Extract text from HTML

trafilatura.extract takes HTML text and returns the readable main content. In this pattern, Trafilatura does not fetch the URL. It only parses the HTML string you already have.

In [4]:

article_text = trafilatura.extract(
    sample_html,
    include_comments=False,
    include_tables=False,
    url=sample_url,
)

print(article_text)

Dubai property prices rise again
Dubai real estate prices increased during the quarter.
Analysts said demand for apartments and villas remained strong.
Higher interest rates may slow some mortgage-backed purchases.
Dubai real estate prices increased during the quarter.
Analysts said demand for apartments and villas remained strong.
Higher interest rates may slow some mortgage-backed purchases.

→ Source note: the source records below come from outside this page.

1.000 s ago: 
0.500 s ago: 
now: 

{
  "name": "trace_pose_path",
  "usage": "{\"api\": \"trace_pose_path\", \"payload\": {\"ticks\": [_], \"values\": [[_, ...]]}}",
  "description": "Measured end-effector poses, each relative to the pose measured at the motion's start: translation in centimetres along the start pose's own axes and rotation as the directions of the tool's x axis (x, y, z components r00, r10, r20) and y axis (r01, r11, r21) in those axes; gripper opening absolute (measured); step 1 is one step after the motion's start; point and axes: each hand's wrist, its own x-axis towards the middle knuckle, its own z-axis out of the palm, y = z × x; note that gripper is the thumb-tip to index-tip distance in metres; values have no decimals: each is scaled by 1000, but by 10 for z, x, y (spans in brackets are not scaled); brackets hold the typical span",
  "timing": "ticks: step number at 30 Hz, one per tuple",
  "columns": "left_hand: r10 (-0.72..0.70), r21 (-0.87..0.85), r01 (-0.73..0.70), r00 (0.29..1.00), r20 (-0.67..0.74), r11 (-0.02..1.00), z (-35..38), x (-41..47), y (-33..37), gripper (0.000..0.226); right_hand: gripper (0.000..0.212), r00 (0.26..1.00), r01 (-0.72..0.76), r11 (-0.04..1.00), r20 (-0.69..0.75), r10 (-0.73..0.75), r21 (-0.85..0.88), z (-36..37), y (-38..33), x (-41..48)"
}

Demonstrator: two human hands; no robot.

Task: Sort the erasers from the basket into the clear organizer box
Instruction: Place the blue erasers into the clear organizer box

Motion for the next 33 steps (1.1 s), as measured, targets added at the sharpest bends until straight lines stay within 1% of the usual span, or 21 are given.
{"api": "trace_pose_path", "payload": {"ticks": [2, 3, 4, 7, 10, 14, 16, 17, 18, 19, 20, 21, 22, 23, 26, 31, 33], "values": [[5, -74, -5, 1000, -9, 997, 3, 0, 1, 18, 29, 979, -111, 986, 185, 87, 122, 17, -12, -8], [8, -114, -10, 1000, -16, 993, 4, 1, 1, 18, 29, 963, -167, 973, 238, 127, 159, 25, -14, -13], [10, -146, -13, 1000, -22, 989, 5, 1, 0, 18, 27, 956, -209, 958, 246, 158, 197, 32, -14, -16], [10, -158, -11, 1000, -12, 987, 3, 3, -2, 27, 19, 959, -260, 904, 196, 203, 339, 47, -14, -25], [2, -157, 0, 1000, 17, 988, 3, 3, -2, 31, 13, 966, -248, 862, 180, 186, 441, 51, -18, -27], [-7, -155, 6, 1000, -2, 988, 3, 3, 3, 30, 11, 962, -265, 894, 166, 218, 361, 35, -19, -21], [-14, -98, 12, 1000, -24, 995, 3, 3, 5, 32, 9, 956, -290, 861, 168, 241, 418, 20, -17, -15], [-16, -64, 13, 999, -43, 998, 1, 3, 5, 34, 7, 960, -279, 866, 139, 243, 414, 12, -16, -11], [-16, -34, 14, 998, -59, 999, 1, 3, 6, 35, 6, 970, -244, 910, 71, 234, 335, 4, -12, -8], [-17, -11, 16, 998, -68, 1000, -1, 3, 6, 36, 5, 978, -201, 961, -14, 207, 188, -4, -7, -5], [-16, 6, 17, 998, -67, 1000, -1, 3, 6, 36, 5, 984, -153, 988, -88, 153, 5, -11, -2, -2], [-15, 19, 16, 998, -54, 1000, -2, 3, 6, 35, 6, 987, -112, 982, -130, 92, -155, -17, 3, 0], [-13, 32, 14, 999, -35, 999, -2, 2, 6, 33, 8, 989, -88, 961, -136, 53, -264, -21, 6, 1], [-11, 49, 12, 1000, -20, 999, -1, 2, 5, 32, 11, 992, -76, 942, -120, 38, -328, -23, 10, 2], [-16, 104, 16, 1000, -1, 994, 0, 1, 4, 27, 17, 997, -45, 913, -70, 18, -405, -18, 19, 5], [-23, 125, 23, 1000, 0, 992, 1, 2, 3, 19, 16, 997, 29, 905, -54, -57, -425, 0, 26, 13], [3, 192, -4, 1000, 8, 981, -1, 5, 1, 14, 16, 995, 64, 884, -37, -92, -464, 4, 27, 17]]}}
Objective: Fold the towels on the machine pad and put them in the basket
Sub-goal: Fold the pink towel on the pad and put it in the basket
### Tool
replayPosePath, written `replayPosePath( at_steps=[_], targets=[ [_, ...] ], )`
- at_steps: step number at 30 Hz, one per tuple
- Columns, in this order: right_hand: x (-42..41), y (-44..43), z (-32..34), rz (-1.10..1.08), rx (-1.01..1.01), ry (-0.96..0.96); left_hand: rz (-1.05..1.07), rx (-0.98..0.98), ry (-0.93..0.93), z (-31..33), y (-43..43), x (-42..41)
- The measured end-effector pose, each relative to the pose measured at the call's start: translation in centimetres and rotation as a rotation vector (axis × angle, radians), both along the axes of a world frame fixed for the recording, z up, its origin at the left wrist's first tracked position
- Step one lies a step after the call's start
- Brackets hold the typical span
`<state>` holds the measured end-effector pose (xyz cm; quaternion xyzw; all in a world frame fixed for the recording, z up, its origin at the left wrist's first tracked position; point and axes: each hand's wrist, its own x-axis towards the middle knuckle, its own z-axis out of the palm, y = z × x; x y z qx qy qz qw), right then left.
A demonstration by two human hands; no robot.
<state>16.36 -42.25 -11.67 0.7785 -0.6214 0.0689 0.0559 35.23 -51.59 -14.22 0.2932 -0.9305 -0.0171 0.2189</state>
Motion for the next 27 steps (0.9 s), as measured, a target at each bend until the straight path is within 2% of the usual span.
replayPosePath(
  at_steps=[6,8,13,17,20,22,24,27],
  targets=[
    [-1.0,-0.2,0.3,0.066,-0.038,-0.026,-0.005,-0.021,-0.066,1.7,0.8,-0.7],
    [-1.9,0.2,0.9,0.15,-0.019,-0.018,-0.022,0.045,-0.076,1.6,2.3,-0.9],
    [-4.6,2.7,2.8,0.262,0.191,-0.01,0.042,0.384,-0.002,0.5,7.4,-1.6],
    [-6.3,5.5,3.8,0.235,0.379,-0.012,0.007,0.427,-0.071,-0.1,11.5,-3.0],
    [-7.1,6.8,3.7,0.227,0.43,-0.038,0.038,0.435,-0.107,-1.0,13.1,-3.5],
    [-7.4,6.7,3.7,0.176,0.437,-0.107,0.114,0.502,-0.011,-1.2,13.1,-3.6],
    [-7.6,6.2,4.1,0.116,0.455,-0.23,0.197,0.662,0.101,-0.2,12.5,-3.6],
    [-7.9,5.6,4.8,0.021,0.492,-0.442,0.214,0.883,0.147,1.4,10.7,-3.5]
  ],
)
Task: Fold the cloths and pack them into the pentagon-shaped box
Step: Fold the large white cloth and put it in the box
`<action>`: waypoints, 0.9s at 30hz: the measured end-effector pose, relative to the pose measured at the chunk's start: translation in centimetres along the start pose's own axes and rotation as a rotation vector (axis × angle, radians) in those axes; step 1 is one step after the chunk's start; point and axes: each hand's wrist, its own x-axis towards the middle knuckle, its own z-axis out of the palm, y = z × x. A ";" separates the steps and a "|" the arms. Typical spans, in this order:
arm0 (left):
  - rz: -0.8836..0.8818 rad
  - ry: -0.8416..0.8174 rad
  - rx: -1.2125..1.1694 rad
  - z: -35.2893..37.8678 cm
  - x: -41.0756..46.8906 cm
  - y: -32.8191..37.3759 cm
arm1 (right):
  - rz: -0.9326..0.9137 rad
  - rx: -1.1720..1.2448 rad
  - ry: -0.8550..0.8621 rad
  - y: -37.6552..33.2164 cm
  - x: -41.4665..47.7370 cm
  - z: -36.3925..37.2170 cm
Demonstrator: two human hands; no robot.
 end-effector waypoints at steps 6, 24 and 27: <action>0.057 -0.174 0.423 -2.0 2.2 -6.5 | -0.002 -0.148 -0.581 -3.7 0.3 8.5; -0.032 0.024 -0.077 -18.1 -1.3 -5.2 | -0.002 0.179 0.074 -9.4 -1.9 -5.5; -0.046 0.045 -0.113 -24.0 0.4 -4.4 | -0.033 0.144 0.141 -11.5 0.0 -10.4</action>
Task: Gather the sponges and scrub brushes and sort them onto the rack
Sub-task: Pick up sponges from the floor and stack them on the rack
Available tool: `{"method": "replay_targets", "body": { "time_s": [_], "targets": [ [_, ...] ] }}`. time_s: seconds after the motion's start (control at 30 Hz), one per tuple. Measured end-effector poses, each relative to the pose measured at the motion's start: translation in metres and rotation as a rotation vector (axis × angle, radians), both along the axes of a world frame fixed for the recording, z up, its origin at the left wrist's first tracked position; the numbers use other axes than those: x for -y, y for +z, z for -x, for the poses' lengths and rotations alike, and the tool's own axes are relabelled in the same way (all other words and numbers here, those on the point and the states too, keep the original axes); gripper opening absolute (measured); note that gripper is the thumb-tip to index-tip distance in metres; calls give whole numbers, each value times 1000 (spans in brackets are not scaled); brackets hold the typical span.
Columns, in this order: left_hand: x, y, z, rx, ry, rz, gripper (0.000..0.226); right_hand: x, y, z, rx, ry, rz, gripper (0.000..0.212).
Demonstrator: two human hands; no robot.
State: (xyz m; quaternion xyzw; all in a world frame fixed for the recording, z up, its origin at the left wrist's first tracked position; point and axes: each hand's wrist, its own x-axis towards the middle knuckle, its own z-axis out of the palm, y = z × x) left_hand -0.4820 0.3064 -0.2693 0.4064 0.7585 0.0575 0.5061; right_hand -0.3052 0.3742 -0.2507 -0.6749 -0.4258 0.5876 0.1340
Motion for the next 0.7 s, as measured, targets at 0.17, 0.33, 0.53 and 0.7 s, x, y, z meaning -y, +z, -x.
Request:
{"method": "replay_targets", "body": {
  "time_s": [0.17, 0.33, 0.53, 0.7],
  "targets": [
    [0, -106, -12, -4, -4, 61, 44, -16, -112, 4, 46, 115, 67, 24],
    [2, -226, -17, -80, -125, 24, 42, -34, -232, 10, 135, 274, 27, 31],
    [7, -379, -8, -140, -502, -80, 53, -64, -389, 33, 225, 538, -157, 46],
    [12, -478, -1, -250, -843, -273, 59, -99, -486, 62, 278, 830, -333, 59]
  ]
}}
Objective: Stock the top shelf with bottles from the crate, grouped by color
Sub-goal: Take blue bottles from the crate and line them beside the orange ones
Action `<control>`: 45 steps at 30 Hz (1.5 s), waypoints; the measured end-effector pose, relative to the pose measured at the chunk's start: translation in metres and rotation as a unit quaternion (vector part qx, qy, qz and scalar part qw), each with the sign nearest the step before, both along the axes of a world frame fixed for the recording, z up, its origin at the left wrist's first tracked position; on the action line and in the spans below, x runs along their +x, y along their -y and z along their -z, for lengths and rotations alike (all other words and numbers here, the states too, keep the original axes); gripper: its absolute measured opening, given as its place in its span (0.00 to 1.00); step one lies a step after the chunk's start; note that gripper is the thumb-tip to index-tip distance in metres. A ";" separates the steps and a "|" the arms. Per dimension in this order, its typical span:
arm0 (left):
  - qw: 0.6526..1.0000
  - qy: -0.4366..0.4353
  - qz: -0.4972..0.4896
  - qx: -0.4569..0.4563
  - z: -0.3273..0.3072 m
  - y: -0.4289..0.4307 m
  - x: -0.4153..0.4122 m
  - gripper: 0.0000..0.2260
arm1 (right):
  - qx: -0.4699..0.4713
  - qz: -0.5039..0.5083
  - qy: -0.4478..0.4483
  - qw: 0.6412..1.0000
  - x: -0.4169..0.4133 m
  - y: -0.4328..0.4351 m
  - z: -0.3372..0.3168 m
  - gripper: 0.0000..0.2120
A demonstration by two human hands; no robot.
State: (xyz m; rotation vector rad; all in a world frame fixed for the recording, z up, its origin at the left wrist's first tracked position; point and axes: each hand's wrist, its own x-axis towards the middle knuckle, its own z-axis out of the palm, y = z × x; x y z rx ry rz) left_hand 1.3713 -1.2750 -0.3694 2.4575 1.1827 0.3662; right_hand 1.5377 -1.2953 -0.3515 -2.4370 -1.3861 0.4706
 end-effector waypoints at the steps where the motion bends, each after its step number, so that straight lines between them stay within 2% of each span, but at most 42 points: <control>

Extract metadata from HTML

Metadata extraction is separate from text extraction. Some pages have strong metadata. Others only have partial metadata or none at all.

In [5]:

metadata = trafilatura.extract_metadata(
    sample_html,
    default_url=sample_url,
)

metadata_row = {
    "title": metadata.title if metadata else None,
    "author": metadata.author if metadata else None,
    "date": metadata.date if metadata else None,
    "hostname": metadata.hostname if metadata else None,
    "url": metadata.url if metadata else sample_url,
}

metadata_row

Out[5]:

{'title': 'Dubai property prices rise again',
 'author': 'Market Desk',
 'date': '2026-05-01',
 'hostname': 'example.com',
 'url': 'https://example.com/articles/dubai-property-market'}

Fetch HTML with requests

requests.get is the network layer. It sends an HTTP request and returns a response object.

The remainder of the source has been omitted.